Альвийка на несколько секунд задумалась, подперев подбородок тонкими пальчиками, даже глазищи свои зелёные прищурила.

— Это знатные персоны, — сказала она, подытожив свои размышления. — Достаточно родовитые, чтобы их не задвинули без веского предлога в глушь, но недостаточно полезные державе, чтобы их продвигали на первые места. Если же так случится, что у Петра Алексеевича появится сын, они потеряют всякую надежду на скорое возвышение. Их единственная возможность — Петруша, наследник. Посему ключевой фигурой заговора я полагаю Алексея Долгорукова — ведь это его сын состоит в фаворе у мальчика.

— Как и ваш племянник, — напомнил господин титулярный советник.

— Если меня обвинят в убийстве императрицы, опала коснётся всего моего народа. Нет, Никита Степанович. Латыни, быть может, я не постигла, но отдельные изречения уже ведаю. Есть среди них и такое: quo prodest. Ищи того, кому выгодно.

А этой принцессе палец в рот не клади, всю руку откусит. Зная о заговоре только самое общее, сходу назвала имя главного злодея. Наблюдательна, ум цепкий и недобрый, а рука к мечу привычна. Что ж у альвов за мир такой, если иному среди них не выжить?

— Будь моя воля, я бы вас на службу взял, — в голосе Никиты Степановича не было даже тени иронии. — Но всё в руках государевых. Согласится приставить вас к настоящему делу — так тому и быть. Нет — не обессудьте.

Тонкая, задумчивая, одинаковая улыбка озарила лица брата и сестры.

— В последнее время я что-то стал чувствовать себя совсем как дома, — весело проговорил князь альвийский. — Даже не знаю, огорчаться мне, или радоваться.

Ответить ему никто не успел. Сперва в коридоре раздались быстрые шаги, затем явившегося окликнула охрана, тот, само собой, ответил. Судя по тому, как невозмутимо, даже немного отстранённо держалась принцесса, всё шло своим чередом.

Курьеры к Петру Алексеевичу всегда вваливались, как к себе домой, запыхавшиеся, краснолицые. Будто не верхами добирались, а бегом на своих двоих. Хоть и было такое привычно, но Кузнецову это не нравилось. Захоти он убить хоть императора, хоть кого угодно из высшего света, курьер — самое лучшее прикрытие. Они привычны, почти безлики и вездесущи. Придавить настоящего где-нибудь, в его платьишко переодеться, сумку на плечо, и вперёд, делать своё чёрное дело. Ни с кем он, правда, этой мыслью не делился, да и случая не было. Но если всё сложится удачно, то курьерскую службу немного переиначит. Не будут эти ребятки вламываться в кабинет государев, грязными сапогами топоча, как сей бравый парень, а станут сдавать бумаги особому офицеру под роспись. Мороки больше, зато головной боли меньше.

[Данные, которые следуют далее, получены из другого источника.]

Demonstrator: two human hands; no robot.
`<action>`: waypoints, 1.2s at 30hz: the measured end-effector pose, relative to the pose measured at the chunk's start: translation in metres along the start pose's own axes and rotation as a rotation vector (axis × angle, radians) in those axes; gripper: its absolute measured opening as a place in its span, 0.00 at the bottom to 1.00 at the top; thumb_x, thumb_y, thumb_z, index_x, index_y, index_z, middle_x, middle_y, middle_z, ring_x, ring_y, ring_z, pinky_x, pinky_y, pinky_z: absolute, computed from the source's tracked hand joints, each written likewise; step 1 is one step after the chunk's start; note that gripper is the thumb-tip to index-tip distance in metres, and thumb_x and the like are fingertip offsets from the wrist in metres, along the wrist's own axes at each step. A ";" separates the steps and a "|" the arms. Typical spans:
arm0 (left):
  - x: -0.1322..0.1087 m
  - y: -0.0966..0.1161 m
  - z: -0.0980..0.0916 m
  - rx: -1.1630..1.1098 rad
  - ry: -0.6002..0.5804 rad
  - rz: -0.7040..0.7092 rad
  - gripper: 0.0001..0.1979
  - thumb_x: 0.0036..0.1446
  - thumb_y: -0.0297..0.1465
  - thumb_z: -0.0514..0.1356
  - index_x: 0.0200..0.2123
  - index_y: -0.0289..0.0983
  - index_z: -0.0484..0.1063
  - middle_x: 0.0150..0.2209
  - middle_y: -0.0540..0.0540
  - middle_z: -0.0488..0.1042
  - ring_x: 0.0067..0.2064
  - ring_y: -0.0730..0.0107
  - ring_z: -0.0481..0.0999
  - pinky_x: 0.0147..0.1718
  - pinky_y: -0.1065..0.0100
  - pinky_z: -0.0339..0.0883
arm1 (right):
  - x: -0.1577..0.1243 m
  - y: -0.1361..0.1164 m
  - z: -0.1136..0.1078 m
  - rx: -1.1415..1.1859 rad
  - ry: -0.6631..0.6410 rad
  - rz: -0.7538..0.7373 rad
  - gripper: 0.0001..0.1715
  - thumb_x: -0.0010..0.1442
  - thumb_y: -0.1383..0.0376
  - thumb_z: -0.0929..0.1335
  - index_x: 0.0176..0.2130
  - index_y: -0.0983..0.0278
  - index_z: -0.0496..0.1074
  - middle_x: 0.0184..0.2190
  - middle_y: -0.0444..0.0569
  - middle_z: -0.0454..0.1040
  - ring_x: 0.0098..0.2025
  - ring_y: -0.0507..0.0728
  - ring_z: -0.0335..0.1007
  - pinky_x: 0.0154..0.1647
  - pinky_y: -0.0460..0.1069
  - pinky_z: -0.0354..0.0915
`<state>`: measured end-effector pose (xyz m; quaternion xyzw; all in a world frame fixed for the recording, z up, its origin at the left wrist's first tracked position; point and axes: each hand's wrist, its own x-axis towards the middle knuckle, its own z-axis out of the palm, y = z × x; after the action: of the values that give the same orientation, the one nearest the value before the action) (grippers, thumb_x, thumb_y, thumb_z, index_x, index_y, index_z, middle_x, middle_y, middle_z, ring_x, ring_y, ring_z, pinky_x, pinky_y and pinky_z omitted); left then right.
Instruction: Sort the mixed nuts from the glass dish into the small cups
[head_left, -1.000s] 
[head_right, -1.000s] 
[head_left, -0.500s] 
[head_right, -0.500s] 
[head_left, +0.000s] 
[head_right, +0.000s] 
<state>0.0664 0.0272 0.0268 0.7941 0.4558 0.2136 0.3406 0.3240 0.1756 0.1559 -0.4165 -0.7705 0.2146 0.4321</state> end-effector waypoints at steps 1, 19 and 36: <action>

Принцессу курьер, видимо, знал давно. Если он и удивился, застав у неё гостей, то не подал виду. Выложил несколько наскоро запечатанных писем и небольшой кожаный тубус на стол кабинет-секретаря, а затем, не особенно церемонясь, протянул альвийке сложенную в несколько раз цидулку[31].

— Велено лично в руки передать, — сказал он, с какой-то странной весёлостью взглянув на княжну.

Та не стала переспрашивать, кем велено. Либо догадалась, либо знала. Читая сие, в лице не переменилась — что значит воспитание! — но ушки, выглядывавшие из-под густых золотистых волос, порозовели.

— Сейчас ответ напишу, — проговорила она, легко поднявшись.

Ответ её был так же короток, как и послание… впрочем, Никита Степанович и так бы догадался, чьё. И что в том послании было, угадал, и что в ответном писано, тоже понял.

— Отнеси-ка, братец, сие…сам знаешь, кому, — с милой улыбкой проговорила княжна, подавая курьеру сложенный листок. — И прости, что гоняем тебя весь день, — добавила она, другой рукой протянув ему серебряную монету.

— Благодарствую, матушка, — курьер, пряча письмецо в сумку, а монетку в карман. На его лице явственно читалось, что, дескать, служба почётная, однако лишняя денежка вовсе не помешает. — Да я с радостью, чего уж там…

— Всякий раз, когда он называет меня матушкой, чувствую себя попадьей, — не без иронии заметила принцесса, запахиваясь в тонкую кружевную накидку и задумчиво наблюдая в окно, как отъезжает курьер. — Даже как-то неловко становится.